Valeur d’un bébé : entre 5 000 et 7 000 euros.

La loi prévoit que le parent étranger d’un enfant français, vivant sur le territoire, obtient de plein droit une carte de séjour « vie privée et familiale ».

La bonne combine existe depuis la loi RESEDA de 1998, promulguée par le gouvernement Jospin. Elle sévit non seulement dans l’Hexagone mais dans les DOM-TOM où les paternités blanches (en échange d’une somme d’argent) sont organisées en filières de régularisation.

L’autre filière, la paternité grise, est fondée sur la manipulation et la tromperie. Une femme a une relation amoureuse avec un clandestin qui lui fait miroiter une vie de famille et lui met la pression pour avoir un enfant. À la naissance, le clandestin se dépêche de reconnaître l’enfant à la mairie mais ne va jamais le voir à la maternité. Et le tour est joué !

Ces pères administratifs, à durée déterminée, sont bien évidemment défendus bec et ongles par toutes les officines immigrationnistes et antiracistes, spécialisées dans la compassion sélective et la défense juridique à géométrie variable.

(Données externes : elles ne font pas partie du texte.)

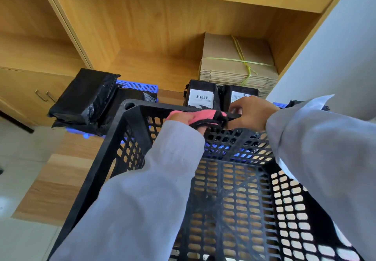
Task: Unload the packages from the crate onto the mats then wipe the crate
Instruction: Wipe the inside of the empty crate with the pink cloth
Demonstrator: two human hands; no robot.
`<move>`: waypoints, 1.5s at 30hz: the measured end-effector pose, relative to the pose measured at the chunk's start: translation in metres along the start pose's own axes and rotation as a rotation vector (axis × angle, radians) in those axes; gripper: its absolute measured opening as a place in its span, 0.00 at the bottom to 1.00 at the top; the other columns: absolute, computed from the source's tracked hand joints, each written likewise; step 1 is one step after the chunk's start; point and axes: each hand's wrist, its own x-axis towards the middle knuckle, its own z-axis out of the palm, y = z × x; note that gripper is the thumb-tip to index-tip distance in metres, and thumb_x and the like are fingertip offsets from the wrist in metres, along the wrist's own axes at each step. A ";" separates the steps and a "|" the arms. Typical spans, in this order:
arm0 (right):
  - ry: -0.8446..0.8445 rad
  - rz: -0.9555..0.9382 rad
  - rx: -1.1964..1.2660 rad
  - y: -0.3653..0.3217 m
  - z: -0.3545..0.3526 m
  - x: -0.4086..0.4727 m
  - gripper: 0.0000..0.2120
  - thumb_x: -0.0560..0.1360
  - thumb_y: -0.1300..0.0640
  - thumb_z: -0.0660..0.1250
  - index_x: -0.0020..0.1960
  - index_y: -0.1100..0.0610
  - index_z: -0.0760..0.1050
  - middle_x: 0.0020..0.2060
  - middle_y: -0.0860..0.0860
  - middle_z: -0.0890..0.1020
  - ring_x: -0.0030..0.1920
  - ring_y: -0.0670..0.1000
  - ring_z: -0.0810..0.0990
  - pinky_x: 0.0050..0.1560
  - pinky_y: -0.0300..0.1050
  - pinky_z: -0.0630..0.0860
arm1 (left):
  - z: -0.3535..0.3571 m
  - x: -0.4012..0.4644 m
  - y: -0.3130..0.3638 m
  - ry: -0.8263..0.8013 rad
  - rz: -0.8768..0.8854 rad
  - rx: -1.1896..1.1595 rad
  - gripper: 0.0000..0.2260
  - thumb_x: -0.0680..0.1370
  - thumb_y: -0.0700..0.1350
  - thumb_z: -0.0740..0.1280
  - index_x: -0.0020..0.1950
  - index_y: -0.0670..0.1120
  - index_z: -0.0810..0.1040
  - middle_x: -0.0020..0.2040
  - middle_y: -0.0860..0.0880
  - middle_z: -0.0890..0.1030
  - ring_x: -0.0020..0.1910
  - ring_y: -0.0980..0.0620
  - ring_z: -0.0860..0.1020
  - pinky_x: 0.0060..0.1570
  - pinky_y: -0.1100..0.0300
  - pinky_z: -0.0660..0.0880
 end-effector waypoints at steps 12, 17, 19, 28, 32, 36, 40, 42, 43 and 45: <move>0.617 -0.344 -0.013 -0.028 0.028 -0.059 0.30 0.70 0.40 0.68 0.66 0.57 0.75 0.60 0.52 0.77 0.63 0.55 0.70 0.66 0.51 0.62 | -0.059 -0.029 -0.020 -0.003 0.031 -0.150 0.07 0.78 0.33 0.57 0.43 0.40 0.71 0.42 0.42 0.75 0.38 0.46 0.76 0.27 0.59 0.79; 0.275 0.491 1.544 -0.104 0.065 -0.144 0.27 0.62 0.42 0.74 0.56 0.53 0.75 0.48 0.50 0.75 0.47 0.49 0.74 0.48 0.45 0.68 | -0.061 -0.033 -0.045 0.082 -0.082 -0.217 0.04 0.79 0.42 0.63 0.50 0.42 0.75 0.46 0.42 0.79 0.42 0.43 0.79 0.34 0.53 0.80; -0.162 0.686 1.924 -0.117 0.075 -0.155 0.32 0.60 0.35 0.73 0.54 0.57 0.74 0.42 0.55 0.75 0.45 0.55 0.73 0.47 0.51 0.70 | -0.057 -0.032 -0.058 0.069 -0.118 -0.229 0.11 0.78 0.46 0.64 0.56 0.41 0.77 0.48 0.40 0.80 0.43 0.42 0.80 0.31 0.52 0.80; -0.061 0.601 2.140 -0.124 0.100 -0.134 0.16 0.78 0.46 0.64 0.54 0.57 0.83 0.45 0.57 0.86 0.38 0.52 0.85 0.42 0.47 0.76 | -0.054 -0.028 -0.096 -0.038 -0.110 0.149 0.13 0.75 0.38 0.71 0.58 0.37 0.77 0.52 0.34 0.82 0.48 0.37 0.83 0.37 0.50 0.83; -0.023 0.856 2.101 -0.093 0.129 -0.109 0.13 0.79 0.52 0.66 0.57 0.61 0.78 0.44 0.59 0.84 0.37 0.55 0.80 0.34 0.45 0.78 | -0.058 -0.025 -0.087 0.038 0.033 0.532 0.05 0.75 0.41 0.71 0.50 0.43 0.80 0.50 0.39 0.84 0.46 0.42 0.83 0.42 0.53 0.82; -0.054 1.052 2.062 -0.055 0.161 -0.082 0.10 0.77 0.59 0.69 0.56 0.61 0.75 0.44 0.59 0.81 0.32 0.54 0.84 0.25 0.44 0.81 | -0.054 -0.028 -0.043 0.196 0.856 0.857 0.06 0.77 0.42 0.66 0.46 0.52 0.80 0.45 0.56 0.83 0.46 0.59 0.81 0.49 0.63 0.77; -0.131 1.040 2.051 -0.038 0.186 -0.056 0.03 0.78 0.64 0.66 0.48 0.64 0.74 0.42 0.61 0.81 0.39 0.57 0.81 0.32 0.47 0.82 | -0.004 -0.007 0.014 0.233 1.224 1.237 0.07 0.78 0.45 0.61 0.49 0.50 0.79 0.45 0.56 0.79 0.49 0.54 0.76 0.44 0.61 0.70; -0.111 1.032 2.105 -0.034 0.193 -0.043 0.02 0.78 0.66 0.65 0.47 0.65 0.73 0.45 0.62 0.81 0.41 0.58 0.81 0.34 0.49 0.82 | 0.019 0.019 0.022 0.265 1.013 1.519 0.10 0.79 0.48 0.57 0.47 0.49 0.77 0.42 0.52 0.78 0.46 0.46 0.76 0.42 0.58 0.67; -0.103 1.023 2.134 -0.034 0.195 -0.036 0.01 0.78 0.67 0.65 0.47 0.65 0.74 0.45 0.62 0.81 0.41 0.58 0.81 0.33 0.48 0.82 | 0.025 0.029 0.018 0.312 0.870 1.687 0.13 0.79 0.50 0.54 0.44 0.48 0.76 0.40 0.49 0.77 0.44 0.44 0.75 0.41 0.57 0.66; -0.073 0.974 2.186 -0.032 0.199 -0.022 0.03 0.78 0.68 0.64 0.46 0.64 0.75 0.37 0.59 0.84 0.36 0.55 0.84 0.30 0.44 0.82 | 0.031 0.037 0.011 0.441 0.734 1.916 0.18 0.80 0.51 0.50 0.39 0.45 0.74 0.34 0.46 0.72 0.39 0.42 0.73 0.40 0.56 0.64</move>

Une génération d’enfants conçue pour des titres de séjour, avec la complicité des politiques UMPS depuis une douzaine d’années.

2 Comments:

Blogger Chitah said...

Quelle est la taille de ce marché d'après vos informations? Ces cas se comptent en dizaines, centaines, milliers? Ou plus?

10:00 AM  
Blogger CéliBattante said...

"ces cas" comme vous dîtes, sont plus nombreux que vous ne pouvez l'imaginer... et les séquelles qui en découlent ne sont pas des moindres!!! Et même en apportant des preuves au Commissariat, rien n'est fait!!! Comme ils le disent si bien "les françaises sont des putes qu'on baise avec leurs lois".... Et je sais de quoi je parle!!!